И представилось мне: в назначенный день, под утро... Обряжают меня в защитного цвета френч. Гримируют. И тихо-претихо кладут под стеклянную крышку. «Майна! Майна помалу!» — шепотом говорят. А в урочное время, в десять, кажется, включается музыка — о, гроб с музыкой! И в открывшиеся двери чинно втекает толпа.
Грех, какой же, Господи, грех! Стоять памятником Маяковскому, Горькому, Пушкину да хотя бы тому же Тельману — так, забава. Это розыгрыш. Мистификация, которая даже делает государство хоть немного живым, придает ему озорство и лукавый задор. Бог ему судья, государству: учинило целую отрасль промышленности, засандалило ее в подполье, навербовало матросов, бухгалтеров, музыкантов, девчонок-аристократок да ищущих приключений дамочек — работайте!
Но лабать упокойника? Усопшего то есть?
— Я не буду вас торопить,— проглотил очередную таблетку Смолевич,— И... полнейшая добровольность. Пол-ней-ша-я!

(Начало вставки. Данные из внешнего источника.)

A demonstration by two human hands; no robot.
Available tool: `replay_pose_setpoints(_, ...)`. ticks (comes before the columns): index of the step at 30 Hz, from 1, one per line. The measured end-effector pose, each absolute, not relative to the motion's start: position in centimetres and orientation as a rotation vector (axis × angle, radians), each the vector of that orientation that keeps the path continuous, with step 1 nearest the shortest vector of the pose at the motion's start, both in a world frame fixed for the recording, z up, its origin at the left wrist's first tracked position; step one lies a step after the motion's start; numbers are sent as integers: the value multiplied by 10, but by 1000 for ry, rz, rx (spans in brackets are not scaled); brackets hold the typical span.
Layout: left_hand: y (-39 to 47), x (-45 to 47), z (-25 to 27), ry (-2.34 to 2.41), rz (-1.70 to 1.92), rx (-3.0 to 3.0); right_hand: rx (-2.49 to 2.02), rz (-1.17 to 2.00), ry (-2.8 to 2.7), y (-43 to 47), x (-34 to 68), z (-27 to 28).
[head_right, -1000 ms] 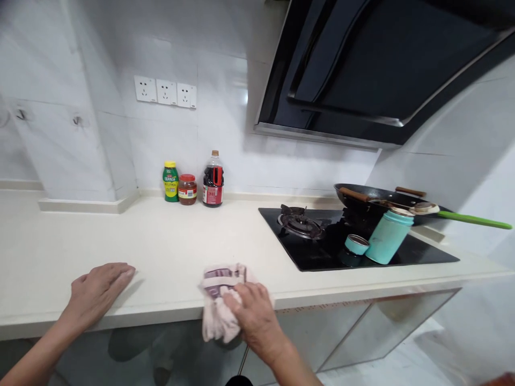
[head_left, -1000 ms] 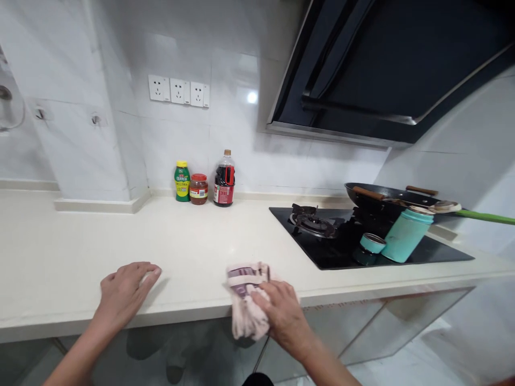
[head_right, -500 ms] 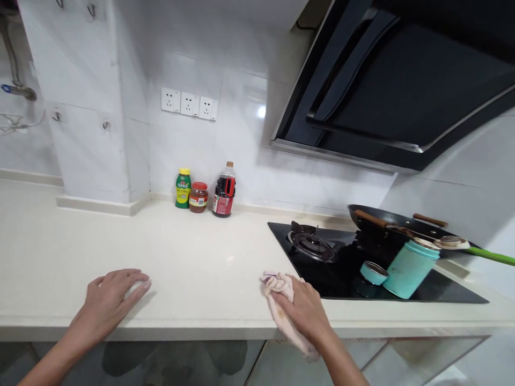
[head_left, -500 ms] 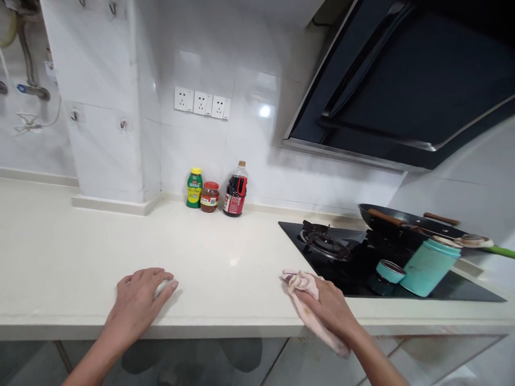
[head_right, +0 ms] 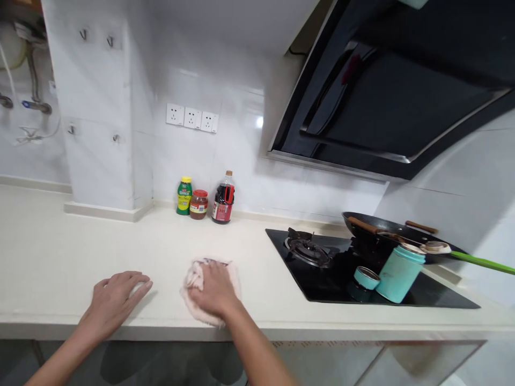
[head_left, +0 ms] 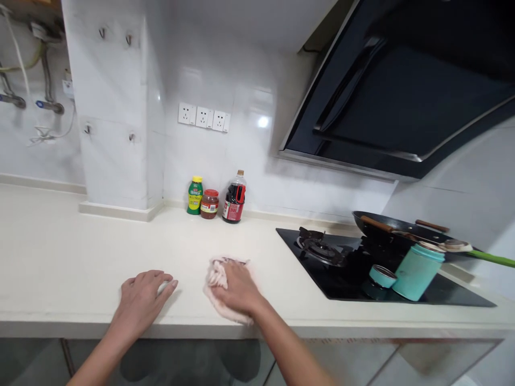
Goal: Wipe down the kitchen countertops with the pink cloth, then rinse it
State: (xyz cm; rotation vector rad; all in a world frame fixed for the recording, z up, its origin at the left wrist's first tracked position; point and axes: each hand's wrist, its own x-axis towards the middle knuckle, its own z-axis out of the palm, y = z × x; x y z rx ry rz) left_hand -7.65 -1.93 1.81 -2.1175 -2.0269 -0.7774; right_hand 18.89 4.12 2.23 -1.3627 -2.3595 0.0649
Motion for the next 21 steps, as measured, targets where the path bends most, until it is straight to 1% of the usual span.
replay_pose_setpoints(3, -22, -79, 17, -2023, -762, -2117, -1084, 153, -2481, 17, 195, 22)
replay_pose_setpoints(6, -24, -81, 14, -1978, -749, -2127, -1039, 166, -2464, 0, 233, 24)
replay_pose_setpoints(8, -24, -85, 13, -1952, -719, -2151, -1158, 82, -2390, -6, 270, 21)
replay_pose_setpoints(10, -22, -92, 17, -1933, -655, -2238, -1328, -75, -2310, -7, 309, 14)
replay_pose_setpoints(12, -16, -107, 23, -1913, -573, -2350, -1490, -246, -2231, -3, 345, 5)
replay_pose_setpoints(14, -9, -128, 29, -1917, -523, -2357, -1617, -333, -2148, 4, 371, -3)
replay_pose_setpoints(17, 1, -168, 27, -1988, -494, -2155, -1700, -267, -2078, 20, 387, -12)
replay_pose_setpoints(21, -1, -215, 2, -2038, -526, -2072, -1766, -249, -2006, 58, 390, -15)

— Грех же это,— промямлил я.
— Разумеется, грех. Вы крещеный, я знаю. У вас исповедник будет. Не высшего сана, но не в сане тут дело, иеромонах один есть, к нему-то коллекторы экстра-класса и ездят, под Козельском он где-то в скиту обитает. Я не знаю, о чем они с ним говорят, но уж коли они продолжают работать, он, выходит, не возбраняет им. А на том, чтобы место на Красной площади занимали только крещеные люди, мы настаиваем, это знаете, от кого повелось? От отца народов, семинариста!

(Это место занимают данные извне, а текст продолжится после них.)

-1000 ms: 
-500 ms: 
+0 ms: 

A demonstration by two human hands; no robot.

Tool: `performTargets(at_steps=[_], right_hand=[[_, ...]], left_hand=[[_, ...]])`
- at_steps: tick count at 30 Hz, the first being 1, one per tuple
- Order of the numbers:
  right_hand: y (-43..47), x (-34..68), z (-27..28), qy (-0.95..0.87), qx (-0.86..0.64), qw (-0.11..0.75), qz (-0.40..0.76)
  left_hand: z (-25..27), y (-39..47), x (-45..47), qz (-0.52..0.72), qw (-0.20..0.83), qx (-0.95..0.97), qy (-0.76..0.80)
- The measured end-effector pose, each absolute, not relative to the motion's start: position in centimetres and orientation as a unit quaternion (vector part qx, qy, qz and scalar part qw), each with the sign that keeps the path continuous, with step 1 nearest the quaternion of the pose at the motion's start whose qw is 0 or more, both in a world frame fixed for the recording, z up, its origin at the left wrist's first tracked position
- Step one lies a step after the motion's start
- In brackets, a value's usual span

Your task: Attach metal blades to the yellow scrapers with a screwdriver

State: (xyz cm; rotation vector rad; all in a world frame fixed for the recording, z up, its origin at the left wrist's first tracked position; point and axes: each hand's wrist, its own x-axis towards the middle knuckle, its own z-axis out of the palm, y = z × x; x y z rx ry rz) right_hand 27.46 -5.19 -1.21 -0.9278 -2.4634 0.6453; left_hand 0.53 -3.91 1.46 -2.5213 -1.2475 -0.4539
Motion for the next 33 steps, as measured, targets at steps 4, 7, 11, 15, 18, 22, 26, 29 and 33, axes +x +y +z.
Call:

И Смолевич рассказывал. Число суперколлекторов колеблется, их в России должно быть не менее трех и не больше семи. Сейчас кризис: самый старший полгода назад тому умер, причем умер он на посту, отказало сердце — положили его, был живехонек, дремал тихо и («Вы себе представляете?») не проснулся. Вздохнул («к изумлению посетителей, разумеется!») и угас («тут как раз делегация бразильских коммунистов шла мимо гроба!»). Только к вечеру вытащили беднягу, а на третий день на Ваганьковском кладбище хоронили, хотя есть уговор с Моссоветом: суперлабухов хоронят на Новодевичьем.